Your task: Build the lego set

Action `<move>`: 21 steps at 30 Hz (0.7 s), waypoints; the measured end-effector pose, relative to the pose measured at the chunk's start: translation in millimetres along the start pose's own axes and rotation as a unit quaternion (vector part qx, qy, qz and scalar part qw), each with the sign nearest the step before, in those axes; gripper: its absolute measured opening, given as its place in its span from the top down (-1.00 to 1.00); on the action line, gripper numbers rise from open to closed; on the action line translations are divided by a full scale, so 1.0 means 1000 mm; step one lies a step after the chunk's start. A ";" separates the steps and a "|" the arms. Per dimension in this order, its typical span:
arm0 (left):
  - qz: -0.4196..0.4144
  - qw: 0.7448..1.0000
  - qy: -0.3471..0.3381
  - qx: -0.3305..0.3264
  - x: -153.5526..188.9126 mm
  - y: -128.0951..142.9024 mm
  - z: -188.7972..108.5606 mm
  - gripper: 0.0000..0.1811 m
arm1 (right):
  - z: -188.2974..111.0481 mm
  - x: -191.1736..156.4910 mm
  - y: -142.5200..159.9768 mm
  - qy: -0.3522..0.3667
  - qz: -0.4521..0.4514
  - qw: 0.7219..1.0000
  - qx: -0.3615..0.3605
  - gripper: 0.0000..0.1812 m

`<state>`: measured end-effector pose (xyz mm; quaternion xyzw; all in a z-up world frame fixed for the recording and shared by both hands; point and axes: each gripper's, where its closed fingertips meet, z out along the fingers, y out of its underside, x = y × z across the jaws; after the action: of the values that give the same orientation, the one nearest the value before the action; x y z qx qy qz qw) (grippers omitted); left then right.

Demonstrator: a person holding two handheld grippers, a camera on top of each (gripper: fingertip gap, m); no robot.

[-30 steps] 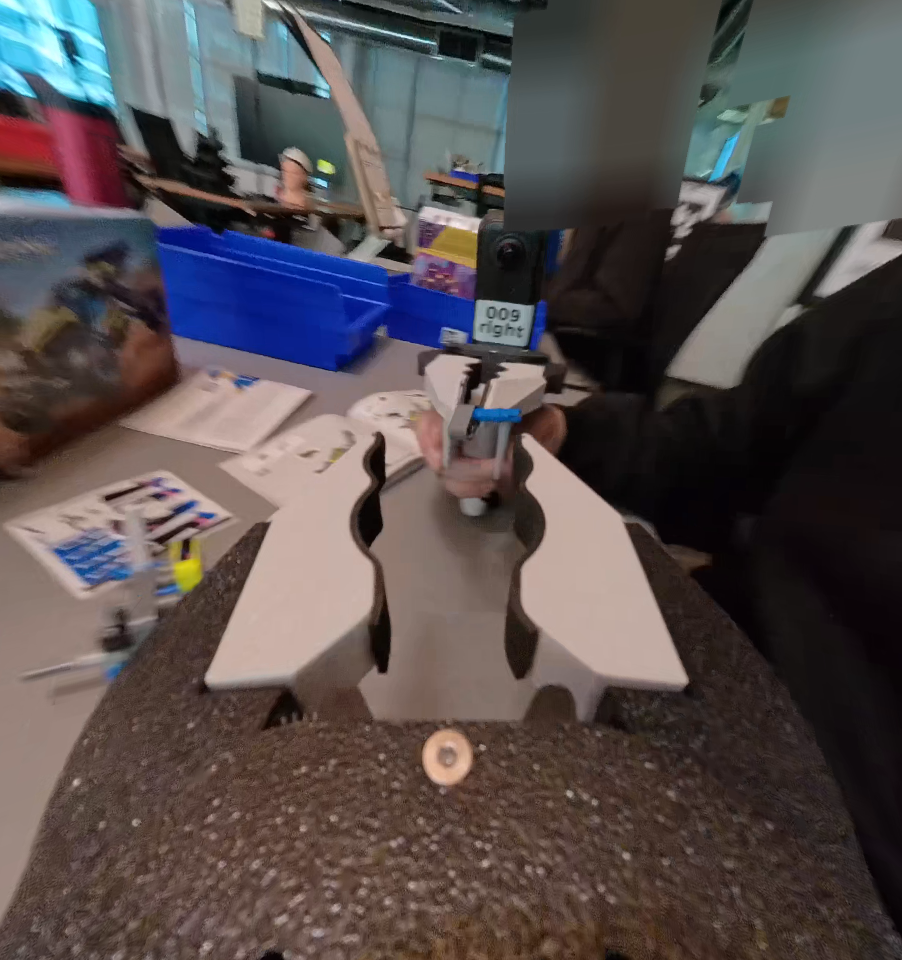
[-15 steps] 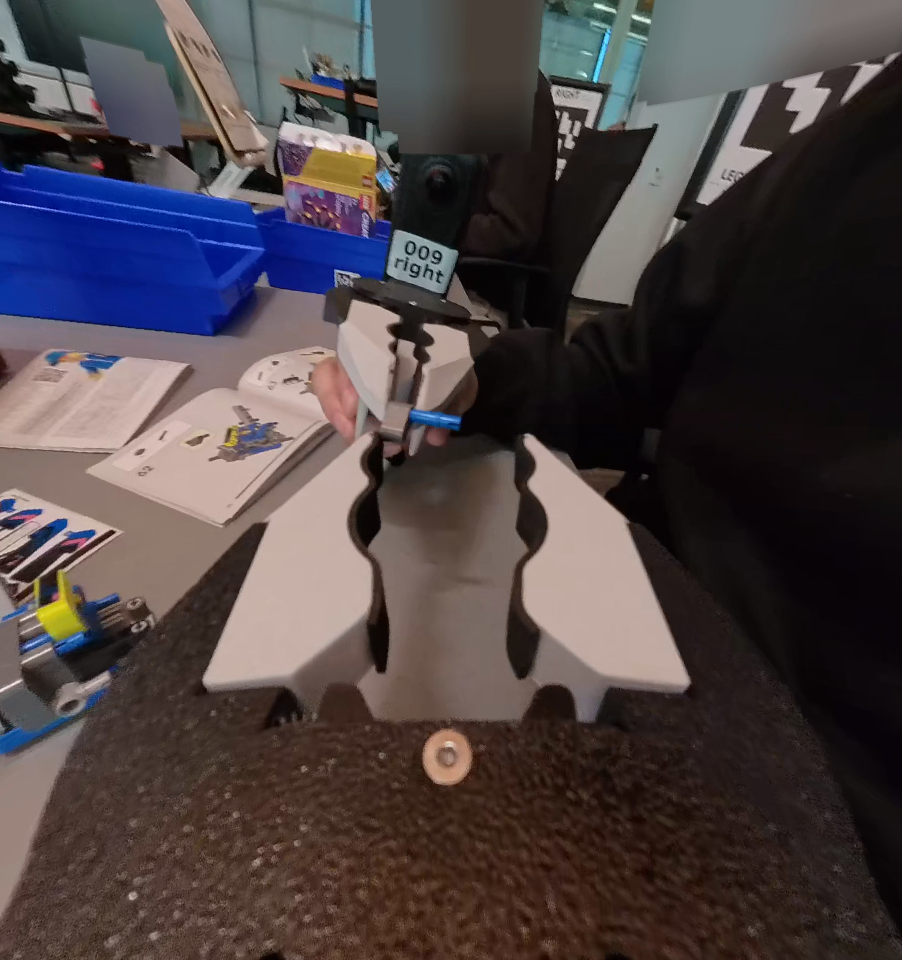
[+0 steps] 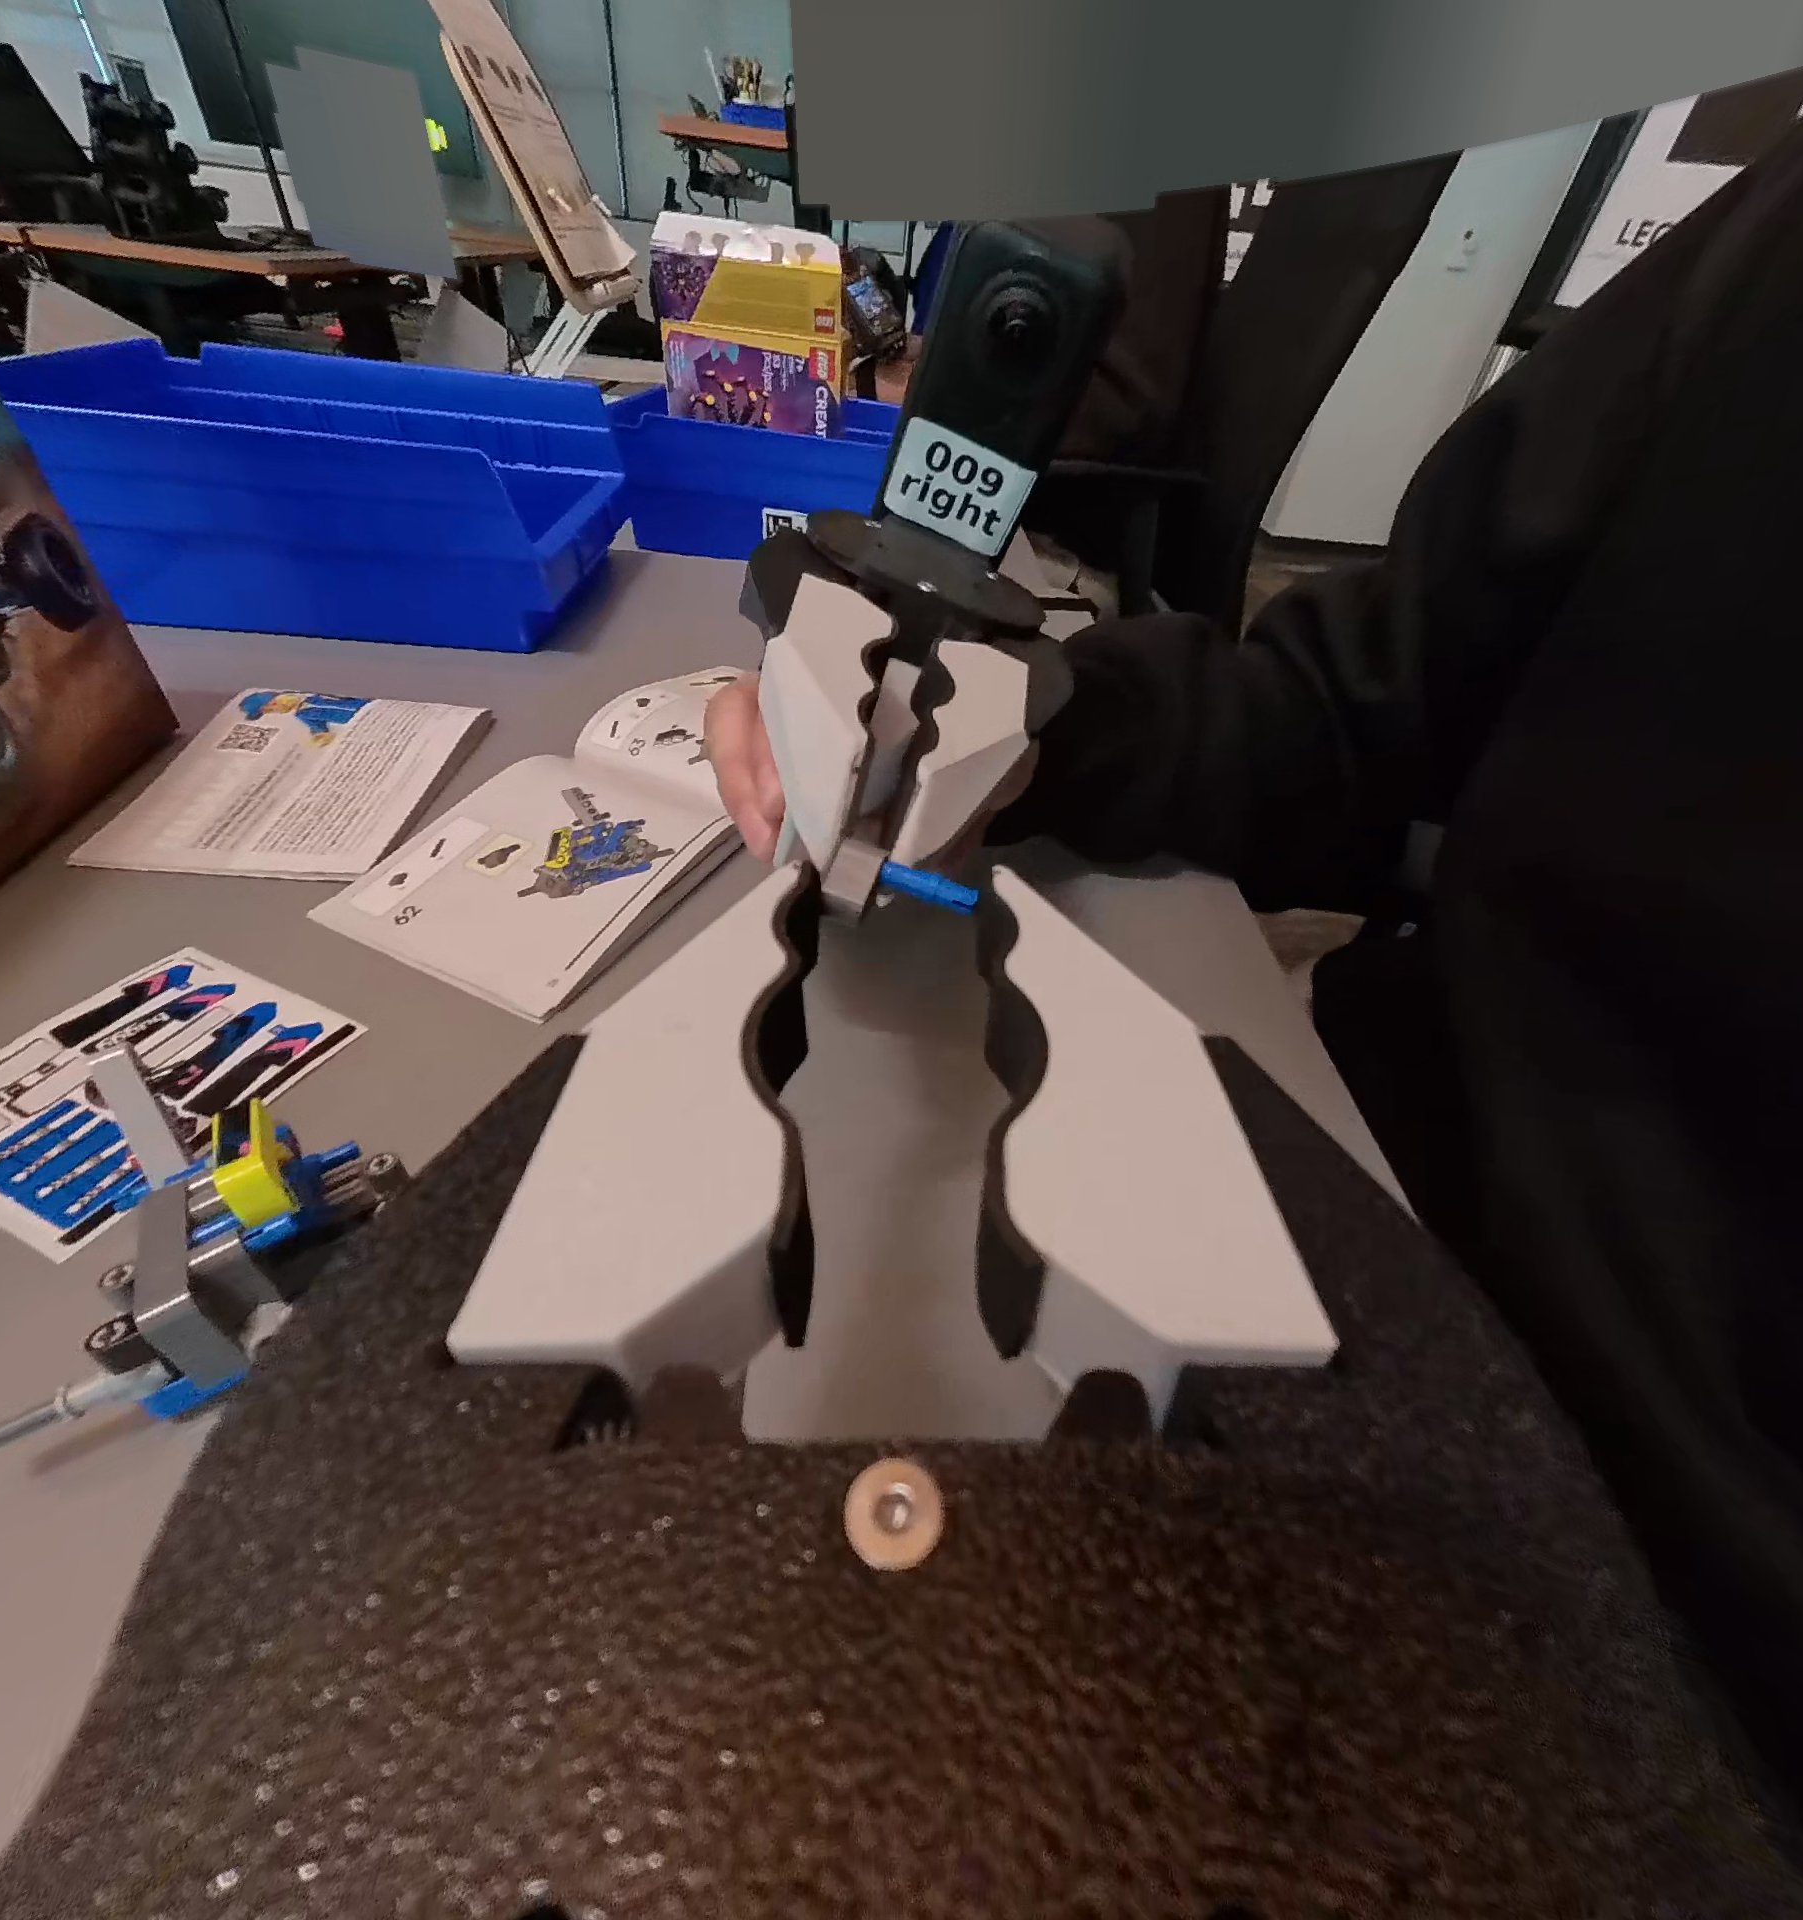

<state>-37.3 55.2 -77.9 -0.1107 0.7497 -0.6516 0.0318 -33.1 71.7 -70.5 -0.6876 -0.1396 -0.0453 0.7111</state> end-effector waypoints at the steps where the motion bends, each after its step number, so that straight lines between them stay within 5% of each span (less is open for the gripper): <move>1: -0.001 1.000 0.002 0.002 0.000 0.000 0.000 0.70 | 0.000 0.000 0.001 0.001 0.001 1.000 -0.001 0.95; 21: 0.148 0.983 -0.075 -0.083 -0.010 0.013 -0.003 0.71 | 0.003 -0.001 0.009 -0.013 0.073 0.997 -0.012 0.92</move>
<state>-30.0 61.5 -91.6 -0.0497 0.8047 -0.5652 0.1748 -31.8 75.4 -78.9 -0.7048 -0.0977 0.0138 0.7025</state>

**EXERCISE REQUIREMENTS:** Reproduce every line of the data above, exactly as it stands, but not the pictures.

**TASK RESULT:**
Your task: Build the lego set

Action `<move>`: 21 steps at 30 Hz (0.7 s), waypoints; the measured end-effector pose, relative to the pose measured at the chunk's start: translation in millimetres along the start pose's own axes and rotation as a unit quaternion (vector part qx, qy, qz and scalar part qw), each with the sign nearest the step before, in those axes; gripper: its absolute measured opening, given as its place in its span from the top down (-1.00 to 1.00); on the action line, gripper numbers rise from open to closed; on the action line translations are divided by a full scale, so 1.0 means 1000 mm; step one lies a step after the chunk's start. A ";" separates the steps and a "|" the arms. Per dimension in this order, its typical span:
arm0 (left):
  - qz: -0.4196..0.4144
  - qw: 0.7448..1.0000
  - qy: -0.3471..0.3381
  - qx: -0.3305..0.3264
  - x: -153.5526..188.9126 mm
  - y: -128.0951..142.9024 mm
  - z: -188.7972..108.5606 mm
  - gripper: 0.0000..0.1811 m
arm1 (right):
  - z: -188.2974..111.0481 mm
  - x: -191.1736..156.4910 mm
  - y: -142.5200..159.9768 mm
  - qy: -0.3522..0.3667
  - qz: -0.4521..0.4514
  - qw: 0.7219..1.0000
  - qx: -0.3615..0.3605
  - gripper: 0.0000..0.1812 m

`<state>`: measured end-effector pose (xyz mm; quaternion xyzw; all in a z-up world frame fixed for the recording and shared by both hands; point and axes: each gripper's, where its closed fingertips meet, z out along the fingers, y out of its underside, x = y × z across the jaws; after the action: of the values that give the same orientation, the one nearest the value before the action; x y z qx qy qz qw) (grippers omitted); left then right.

Demonstrator: a person holding two handheld grippers, a camera on top of each (gripper: fingertip gap, m); no robot.

[-30 steps] 
[-15 steps] 
[+0 steps] 

<state>-37.3 55.2 -77.9 -0.1107 0.7497 -0.6516 0.0318 -33.1 71.7 -70.5 -0.6876 -0.1396 -0.0453 0.7111</state> end-effector waypoints at the steps where the motion bends, each after its step number, so that straight lines between them stay within 5% of each span (less is open for the gripper): <move>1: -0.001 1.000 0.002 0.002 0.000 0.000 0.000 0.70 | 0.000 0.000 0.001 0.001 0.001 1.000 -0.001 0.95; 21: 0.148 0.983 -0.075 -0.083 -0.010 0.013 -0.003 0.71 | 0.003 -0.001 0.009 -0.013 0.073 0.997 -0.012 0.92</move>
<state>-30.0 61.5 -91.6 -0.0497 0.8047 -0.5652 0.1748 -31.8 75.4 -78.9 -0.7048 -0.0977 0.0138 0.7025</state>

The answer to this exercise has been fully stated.